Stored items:
..........

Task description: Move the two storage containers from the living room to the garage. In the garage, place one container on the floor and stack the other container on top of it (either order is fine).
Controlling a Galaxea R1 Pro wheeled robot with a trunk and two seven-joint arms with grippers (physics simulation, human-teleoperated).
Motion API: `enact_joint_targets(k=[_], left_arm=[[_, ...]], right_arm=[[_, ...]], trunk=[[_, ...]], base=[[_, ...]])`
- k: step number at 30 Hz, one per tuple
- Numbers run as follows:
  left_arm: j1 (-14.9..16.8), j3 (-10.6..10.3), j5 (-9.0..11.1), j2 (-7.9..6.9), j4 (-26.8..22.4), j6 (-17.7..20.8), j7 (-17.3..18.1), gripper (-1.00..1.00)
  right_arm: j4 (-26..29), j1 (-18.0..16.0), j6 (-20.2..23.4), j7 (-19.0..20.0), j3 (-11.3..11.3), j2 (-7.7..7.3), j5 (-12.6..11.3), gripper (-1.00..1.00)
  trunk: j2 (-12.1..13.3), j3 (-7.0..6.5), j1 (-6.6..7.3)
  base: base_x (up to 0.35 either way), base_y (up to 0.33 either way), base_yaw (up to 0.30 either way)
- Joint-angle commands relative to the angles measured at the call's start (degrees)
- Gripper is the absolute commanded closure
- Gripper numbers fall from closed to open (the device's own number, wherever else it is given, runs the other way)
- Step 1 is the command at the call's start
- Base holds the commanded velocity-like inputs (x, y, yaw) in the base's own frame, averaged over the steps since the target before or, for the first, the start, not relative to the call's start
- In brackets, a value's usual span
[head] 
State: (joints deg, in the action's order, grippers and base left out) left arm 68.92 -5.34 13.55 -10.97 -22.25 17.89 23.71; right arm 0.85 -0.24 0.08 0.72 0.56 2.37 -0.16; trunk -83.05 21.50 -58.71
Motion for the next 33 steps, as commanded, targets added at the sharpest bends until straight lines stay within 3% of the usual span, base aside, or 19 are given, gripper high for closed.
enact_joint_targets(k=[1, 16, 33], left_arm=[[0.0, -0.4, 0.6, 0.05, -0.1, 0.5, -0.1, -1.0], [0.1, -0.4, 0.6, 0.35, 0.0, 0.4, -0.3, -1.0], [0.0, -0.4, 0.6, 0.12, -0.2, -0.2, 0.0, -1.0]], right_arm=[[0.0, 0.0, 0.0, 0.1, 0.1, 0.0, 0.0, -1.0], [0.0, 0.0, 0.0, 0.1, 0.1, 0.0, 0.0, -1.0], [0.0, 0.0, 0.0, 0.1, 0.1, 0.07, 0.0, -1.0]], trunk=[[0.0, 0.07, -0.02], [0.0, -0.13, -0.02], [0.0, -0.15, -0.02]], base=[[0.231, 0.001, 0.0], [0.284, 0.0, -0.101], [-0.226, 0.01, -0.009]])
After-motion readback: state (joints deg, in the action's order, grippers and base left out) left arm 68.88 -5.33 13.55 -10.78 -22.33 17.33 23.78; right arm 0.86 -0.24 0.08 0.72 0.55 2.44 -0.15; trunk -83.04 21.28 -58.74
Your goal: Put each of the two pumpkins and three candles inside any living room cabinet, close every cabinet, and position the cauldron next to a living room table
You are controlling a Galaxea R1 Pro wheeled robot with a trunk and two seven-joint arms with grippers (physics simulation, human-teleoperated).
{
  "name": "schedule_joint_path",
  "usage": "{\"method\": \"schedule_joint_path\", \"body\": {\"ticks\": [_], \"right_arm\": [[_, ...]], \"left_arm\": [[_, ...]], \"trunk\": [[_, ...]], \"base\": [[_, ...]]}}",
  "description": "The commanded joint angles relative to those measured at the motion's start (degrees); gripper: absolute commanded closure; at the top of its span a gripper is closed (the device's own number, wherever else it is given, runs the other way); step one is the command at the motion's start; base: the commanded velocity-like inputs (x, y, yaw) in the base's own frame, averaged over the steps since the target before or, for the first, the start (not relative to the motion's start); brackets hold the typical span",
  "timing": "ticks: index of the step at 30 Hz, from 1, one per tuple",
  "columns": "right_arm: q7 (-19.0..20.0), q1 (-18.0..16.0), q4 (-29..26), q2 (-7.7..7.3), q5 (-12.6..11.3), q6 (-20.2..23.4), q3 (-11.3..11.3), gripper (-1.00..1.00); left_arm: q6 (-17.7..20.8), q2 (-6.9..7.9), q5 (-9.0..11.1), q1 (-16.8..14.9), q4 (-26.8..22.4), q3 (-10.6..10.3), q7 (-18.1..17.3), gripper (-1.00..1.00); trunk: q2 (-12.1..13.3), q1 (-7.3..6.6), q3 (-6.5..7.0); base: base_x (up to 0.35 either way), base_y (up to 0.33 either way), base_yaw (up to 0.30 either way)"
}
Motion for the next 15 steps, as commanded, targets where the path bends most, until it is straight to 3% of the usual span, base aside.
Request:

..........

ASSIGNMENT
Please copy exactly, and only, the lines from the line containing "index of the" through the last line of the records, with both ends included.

PROBLEM SOLUTION
  "timing": "ticks: index of the step at 30 Hz, from 1, one per tuple",
  "columns": "right_arm: q7 (-19.0..20.0), q1 (-18.0..16.0), q4 (-29..26), q2 (-7.7..7.3), q5 (-12.6..11.3), q6 (-20.2..23.4), q3 (-11.3..11.3), gripper (-1.00..1.00); left_arm: q6 (-17.7..20.8), q2 (-6.9..7.9), q5 (-9.0..11.1), q1 (-16.8..14.9), q4 (-26.8..22.4), q3 (-10.6..10.3), q7 (-18.1..17.3), gripper (-1.00..1.00); trunk: q2 (-12.1..13.3), q1 (-7.3..6.6), q3 (-6.5..7.0); base: base_x (up to 0.35 either way), base_y (up to 0.33 either way), base_yaw (up to 0.30 either way)"
}
Motion for the next 15 steps, as commanded, targets where the path bends most, until it is straight to 3% of the usual span, base aside.
Request:

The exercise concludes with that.